Ok, my problem is that this sounds like a gee we already know that Telcyta failed in at least one trail and we are hoping to save the day by announcing positive results for 1 of the 3 trials. Makes me nervous, wouldn't buy it, but I probably wouldn't sell it either. However, I wouldn't count on the stock going up if they only announce a 1/3 success rate.
Let's face it, if they announced positive results separately for three trials, assuming positive results exist, the stock price and shareholders would get a much bigger bang for their buck
Thanks for the feedback and the advice. I was thinking mostly of investing IRAs in H&Q and playing with more risky individual stocks in a taxable account (which works better for tax purposes, including if big losses come occassionally).
go to http://www.etfconnect.com/ they'll show returns, holdings, and give you a link to H&Q, look at the Powershares Biotech and Genomic (PBE) go to www.powershares.com
be careful with the H7Q closed end funds because they have a mandatory distribution rate of 10% per annum, they pay out both dividends and principal, and allow you to reinvest, if in a taxable account it can be tedious, jmho
Thanks for the recommendation on HQH. You are a real asset to the message board community. Could you tell me what HQH top 5 investments are or where I can look to find them? I am ready to lower my individual "bets" and to save days, weeks, years of my life by not following my individual stocks so closely. TIA
"my problem is that this sounds like a gee we already know that Telcyta failed in at least one trail..."
One big problem with your theory - you have no evidence whatsoever that this is the case.
You're clueless. It's just a conservative move to get all trial data in front of them before the business decisions are made.
I finally had time to listen to the jp morgan
cc and I never heard any explanation of why
they are unblinding at the sametime - perhaps
this was discussed in the Q/A session.

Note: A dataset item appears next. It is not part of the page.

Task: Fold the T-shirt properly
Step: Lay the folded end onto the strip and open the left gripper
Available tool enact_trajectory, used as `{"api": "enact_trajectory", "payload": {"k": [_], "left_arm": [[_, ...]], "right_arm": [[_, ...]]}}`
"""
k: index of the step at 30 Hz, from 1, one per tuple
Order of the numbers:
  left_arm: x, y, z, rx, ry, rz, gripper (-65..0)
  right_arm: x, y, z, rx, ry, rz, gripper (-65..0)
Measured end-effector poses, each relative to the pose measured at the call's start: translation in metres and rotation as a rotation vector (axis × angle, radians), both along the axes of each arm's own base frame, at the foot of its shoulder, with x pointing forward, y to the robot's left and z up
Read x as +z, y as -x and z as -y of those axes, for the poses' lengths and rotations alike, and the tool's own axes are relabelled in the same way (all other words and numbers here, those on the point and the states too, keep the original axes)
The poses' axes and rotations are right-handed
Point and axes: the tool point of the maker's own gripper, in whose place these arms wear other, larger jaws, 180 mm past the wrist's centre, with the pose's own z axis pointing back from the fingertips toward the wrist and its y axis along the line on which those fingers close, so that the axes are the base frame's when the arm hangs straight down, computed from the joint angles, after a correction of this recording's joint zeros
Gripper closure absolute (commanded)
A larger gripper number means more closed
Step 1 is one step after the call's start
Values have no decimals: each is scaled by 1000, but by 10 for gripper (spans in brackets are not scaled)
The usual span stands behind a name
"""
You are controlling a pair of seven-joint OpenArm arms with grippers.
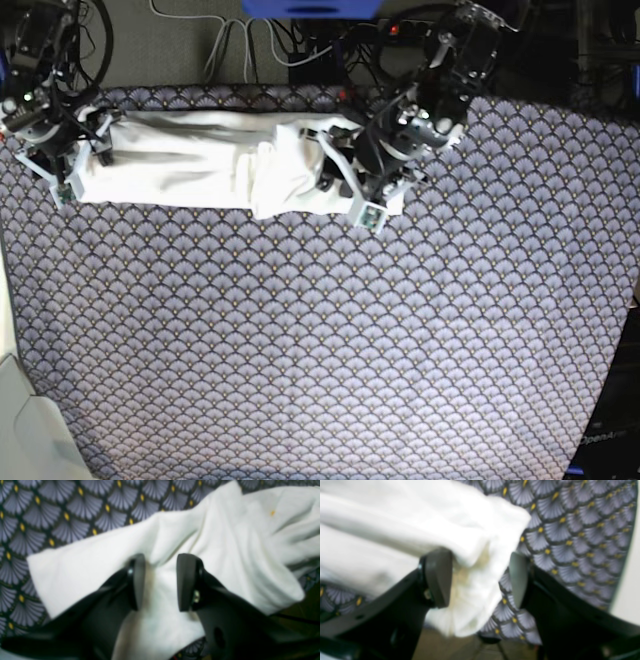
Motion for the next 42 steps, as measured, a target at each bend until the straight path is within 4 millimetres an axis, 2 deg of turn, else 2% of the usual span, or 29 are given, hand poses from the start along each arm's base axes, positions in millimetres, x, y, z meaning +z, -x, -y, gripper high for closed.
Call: {"api": "enact_trajectory", "payload": {"k": [5, 15, 18, 22, 27, 29, 33, 36, 38, 42], "left_arm": [[13, -3, -6, -9, -9, 42, -214], [19, 4, -18, -26, -38, 63, -213], [26, -2, -23, -9, -32, 83, -213], [30, -16, -46, 66, -50, 100, -213], [47, -30, -72, 149, -50, 152, -213], [47, -33, -88, 192, -65, 153, -213], [48, -35, -106, 241, -74, 156, -213], [48, -36, -122, 285, -86, 155, -213], [40, -34, -126, 293, -93, 136, -213], [2, -23, -135, 305, -123, 28, -213]], "right_arm": [[-17, 3, 23, -92, -34, -32, -373], [-34, 8, 28, -127, -92, -54, -373], [-34, 6, 27, -126, -99, -39, -370], [-37, 1, 26, -134, -122, -22, -363], [-42, -6, 25, -149, -158, -6, -249], [-42, -9, 25, -150, -166, 6, -176], [-41, -13, 22, -149, -178, 15, 0], [-40, -13, 22, -147, -174, 16, 0], [-40, -12, 22, -148, -175, 16, 0], [-35, -11, 22, -136, -147, 10, 0]]}}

Anyone
there for it?
I read a note from Prudential on fidelity that
(according to pru) they are unblinded and announcing
after the last study completes. That would make more sense.
Both Lehman and prudential seem to be some
what negative on outcomes of these trials.

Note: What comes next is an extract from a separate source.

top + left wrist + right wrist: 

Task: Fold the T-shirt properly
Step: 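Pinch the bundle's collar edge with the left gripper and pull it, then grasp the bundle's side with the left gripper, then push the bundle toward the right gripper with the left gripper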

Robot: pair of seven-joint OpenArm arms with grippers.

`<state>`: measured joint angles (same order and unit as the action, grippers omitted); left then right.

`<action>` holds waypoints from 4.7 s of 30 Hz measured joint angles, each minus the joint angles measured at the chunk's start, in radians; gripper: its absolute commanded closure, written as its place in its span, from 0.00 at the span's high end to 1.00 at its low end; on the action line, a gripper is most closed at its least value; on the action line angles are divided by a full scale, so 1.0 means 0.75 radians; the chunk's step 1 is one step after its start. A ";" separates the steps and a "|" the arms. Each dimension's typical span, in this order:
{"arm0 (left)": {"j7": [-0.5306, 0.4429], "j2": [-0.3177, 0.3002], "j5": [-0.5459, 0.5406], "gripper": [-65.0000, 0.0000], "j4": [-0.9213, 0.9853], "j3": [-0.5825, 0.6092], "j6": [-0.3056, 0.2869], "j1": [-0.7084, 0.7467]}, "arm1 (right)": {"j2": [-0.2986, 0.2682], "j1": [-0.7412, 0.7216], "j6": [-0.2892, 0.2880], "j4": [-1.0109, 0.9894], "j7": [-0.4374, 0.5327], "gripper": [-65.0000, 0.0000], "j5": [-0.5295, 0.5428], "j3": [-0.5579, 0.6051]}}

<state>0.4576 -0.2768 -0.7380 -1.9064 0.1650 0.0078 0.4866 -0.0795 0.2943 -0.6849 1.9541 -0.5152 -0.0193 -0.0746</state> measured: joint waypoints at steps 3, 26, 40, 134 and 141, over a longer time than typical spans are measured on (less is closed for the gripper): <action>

I would really like to buy a current Needham
report if anyone knows where to obtain such.
I thought their analyst was pretty pragmatic.
Everyone already knows that assist-2 is damaged
goods - it used iressa as a benchmark for
2nd line treatment rather than Tarceva.
Assist 3 was basically a supporting trial that
would enhance the label for ovarian cancer
IF the assist 1 trial is successful.
Assist 1 is the one that counts.
So, if they are releasing results simultaneously
it really won't matter as assist 1 is going
to be first study completed (by deduction
given prior statements on assist-2 enrollment
and assist-3 completion).
Telk has fast track and an SPA for ovarian.

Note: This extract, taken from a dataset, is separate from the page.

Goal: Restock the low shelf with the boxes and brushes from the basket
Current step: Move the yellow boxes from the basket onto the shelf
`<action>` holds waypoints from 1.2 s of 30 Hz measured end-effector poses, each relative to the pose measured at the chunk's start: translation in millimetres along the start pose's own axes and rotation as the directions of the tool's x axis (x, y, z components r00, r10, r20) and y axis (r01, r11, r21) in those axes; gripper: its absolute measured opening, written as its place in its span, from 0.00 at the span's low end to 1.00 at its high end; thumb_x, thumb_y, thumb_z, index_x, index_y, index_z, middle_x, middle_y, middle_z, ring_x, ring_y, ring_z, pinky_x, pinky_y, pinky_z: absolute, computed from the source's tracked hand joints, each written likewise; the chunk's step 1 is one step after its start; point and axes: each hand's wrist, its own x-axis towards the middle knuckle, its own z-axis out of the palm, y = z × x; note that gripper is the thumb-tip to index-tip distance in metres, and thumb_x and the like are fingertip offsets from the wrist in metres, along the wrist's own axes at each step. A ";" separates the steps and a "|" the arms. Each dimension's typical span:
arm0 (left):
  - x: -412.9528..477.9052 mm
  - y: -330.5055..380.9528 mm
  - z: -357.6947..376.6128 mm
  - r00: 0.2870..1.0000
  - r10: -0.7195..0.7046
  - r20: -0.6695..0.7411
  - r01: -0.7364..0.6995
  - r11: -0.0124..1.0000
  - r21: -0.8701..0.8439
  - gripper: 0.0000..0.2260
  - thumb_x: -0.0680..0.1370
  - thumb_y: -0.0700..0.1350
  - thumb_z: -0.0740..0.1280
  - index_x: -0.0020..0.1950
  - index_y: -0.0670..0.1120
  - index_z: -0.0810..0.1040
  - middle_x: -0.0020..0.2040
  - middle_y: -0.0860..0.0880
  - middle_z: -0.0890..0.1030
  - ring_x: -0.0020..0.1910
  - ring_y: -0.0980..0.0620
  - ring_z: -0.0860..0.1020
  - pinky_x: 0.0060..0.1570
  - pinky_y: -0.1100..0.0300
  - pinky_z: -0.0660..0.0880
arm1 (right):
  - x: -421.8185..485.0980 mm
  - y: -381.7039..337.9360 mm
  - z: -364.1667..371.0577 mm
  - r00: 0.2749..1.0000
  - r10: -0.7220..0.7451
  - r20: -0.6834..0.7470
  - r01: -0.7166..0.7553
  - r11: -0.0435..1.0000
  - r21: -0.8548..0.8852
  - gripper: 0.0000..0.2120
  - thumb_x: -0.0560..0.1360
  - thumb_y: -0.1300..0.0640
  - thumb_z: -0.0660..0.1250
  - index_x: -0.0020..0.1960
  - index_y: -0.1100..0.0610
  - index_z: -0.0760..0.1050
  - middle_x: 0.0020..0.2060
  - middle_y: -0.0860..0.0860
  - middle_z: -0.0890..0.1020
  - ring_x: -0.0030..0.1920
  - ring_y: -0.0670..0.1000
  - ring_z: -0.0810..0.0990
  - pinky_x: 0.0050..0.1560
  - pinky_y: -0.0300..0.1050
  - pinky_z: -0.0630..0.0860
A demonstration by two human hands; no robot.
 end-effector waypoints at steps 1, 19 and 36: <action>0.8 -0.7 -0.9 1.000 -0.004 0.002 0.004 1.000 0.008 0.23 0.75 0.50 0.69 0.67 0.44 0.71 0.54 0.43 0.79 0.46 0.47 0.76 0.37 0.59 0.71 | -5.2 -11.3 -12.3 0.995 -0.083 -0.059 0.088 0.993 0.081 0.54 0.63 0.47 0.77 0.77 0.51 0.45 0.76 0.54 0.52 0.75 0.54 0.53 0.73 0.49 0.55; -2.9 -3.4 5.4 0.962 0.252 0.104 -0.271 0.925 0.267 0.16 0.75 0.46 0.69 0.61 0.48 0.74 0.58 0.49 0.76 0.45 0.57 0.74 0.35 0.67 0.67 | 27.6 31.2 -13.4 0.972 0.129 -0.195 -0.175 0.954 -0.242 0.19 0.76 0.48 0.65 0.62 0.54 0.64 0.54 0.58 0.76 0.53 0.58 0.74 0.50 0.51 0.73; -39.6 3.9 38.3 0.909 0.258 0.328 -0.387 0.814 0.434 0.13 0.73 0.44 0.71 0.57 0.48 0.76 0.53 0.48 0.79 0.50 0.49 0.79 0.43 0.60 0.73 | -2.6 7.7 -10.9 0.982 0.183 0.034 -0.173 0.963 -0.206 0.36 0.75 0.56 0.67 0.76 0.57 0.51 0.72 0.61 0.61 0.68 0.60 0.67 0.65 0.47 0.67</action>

yada yada yada. It's all good, just
not as good as before.
Iressa is very well studied and it will serve as a good standard. As long as ASSIST 2 trial documents EGFR protein kinase mutation or skin rash status, it will be OK. Oncologists including TJ Lynch of MGH and Harvard Med have high opinions about Iressa. Last year, Lynch said that he was hopeful that Iressa would eventually be resurrected by FDA. Subpopulations of NSCLC tumors(Asian or tumors with EGFR pk mutations) respond remarkably well. The response rates among Japanese and Chinese patients are as high as 60-80%. The overall survival rate is comparable to Tarceva for the subpopution with pk mutations. A problem I see is that the size of the trial is only 200 and it will include only about 16 patients (8%) with the mutation.
The real killer application of Telcyta is the triplet or doublet combo against NSCLC, of course. The small studies announced last May
were remarkable. One of the study was led by Lynch mentioned above.